*Work to be completed:*
Beginning with the first line and ending with the one containing "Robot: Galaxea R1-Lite", copy the lines of the listing below exactly; omit everything else.

(The data begins)

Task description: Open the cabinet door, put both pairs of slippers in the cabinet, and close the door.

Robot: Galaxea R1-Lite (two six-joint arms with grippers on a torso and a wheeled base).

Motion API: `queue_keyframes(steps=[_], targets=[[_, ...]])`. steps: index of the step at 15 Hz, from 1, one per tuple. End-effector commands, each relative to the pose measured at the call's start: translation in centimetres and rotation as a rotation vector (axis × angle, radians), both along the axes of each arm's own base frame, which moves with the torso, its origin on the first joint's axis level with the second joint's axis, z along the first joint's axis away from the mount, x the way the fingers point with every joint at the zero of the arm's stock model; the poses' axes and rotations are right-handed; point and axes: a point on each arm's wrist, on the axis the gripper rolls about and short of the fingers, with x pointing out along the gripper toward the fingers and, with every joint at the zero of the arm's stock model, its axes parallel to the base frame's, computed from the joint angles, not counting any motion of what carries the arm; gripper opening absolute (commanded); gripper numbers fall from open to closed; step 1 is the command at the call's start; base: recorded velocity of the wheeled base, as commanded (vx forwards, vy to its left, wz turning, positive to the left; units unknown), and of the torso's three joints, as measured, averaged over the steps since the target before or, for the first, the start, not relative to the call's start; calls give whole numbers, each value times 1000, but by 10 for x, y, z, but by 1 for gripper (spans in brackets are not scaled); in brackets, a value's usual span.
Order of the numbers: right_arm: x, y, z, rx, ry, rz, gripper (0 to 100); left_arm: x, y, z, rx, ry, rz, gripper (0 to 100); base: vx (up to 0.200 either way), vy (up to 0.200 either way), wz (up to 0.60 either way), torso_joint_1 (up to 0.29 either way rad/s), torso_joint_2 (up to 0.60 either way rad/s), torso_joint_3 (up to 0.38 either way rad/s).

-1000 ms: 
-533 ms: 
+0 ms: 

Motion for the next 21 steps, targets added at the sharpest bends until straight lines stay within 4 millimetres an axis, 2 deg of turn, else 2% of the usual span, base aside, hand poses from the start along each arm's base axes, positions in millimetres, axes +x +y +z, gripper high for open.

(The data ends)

*Written answer:*
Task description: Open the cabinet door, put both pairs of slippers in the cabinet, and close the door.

Robot: Galaxea R1-Lite (two six-joint arms with grippers on a torso and a wheeled base).

With the answer given, the exercise is complete.